The problem:
What is the number of lines below that contain the string "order"? Give it and nothing else.

Segment Start: Dataset content

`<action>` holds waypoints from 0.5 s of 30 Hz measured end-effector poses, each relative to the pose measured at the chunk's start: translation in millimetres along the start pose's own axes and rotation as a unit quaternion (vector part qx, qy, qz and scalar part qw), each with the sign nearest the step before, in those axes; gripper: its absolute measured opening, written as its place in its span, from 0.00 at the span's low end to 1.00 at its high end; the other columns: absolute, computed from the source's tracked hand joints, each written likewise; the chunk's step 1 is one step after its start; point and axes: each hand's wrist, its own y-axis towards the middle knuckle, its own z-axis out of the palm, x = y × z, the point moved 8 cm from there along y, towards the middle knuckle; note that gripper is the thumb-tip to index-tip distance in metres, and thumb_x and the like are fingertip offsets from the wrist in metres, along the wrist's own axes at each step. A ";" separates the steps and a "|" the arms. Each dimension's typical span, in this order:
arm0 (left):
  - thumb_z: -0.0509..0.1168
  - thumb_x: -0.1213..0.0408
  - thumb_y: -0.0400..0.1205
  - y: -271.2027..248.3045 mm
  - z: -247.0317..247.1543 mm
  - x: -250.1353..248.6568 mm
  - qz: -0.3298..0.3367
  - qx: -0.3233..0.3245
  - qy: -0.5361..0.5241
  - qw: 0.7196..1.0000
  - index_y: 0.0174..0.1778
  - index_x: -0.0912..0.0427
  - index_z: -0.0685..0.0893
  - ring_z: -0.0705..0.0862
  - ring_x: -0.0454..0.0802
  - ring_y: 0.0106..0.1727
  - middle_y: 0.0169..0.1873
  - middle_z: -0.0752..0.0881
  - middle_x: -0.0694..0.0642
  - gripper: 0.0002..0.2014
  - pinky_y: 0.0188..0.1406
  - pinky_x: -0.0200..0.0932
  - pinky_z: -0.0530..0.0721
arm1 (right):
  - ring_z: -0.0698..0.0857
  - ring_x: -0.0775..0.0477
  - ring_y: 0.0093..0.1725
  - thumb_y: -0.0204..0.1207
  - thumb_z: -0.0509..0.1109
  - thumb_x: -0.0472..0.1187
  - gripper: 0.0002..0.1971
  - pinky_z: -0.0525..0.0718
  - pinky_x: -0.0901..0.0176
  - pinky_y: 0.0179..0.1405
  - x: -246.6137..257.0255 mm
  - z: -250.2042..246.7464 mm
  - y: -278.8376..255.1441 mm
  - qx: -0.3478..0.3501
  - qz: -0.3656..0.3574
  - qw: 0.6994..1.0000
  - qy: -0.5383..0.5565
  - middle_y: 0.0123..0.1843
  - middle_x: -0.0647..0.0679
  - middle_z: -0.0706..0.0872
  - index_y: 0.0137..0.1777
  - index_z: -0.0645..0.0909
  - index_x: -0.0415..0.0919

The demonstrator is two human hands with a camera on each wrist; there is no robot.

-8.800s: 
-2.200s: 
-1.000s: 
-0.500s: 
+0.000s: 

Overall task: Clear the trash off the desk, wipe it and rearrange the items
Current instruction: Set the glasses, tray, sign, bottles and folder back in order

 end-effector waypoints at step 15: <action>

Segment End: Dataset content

Answer area:
2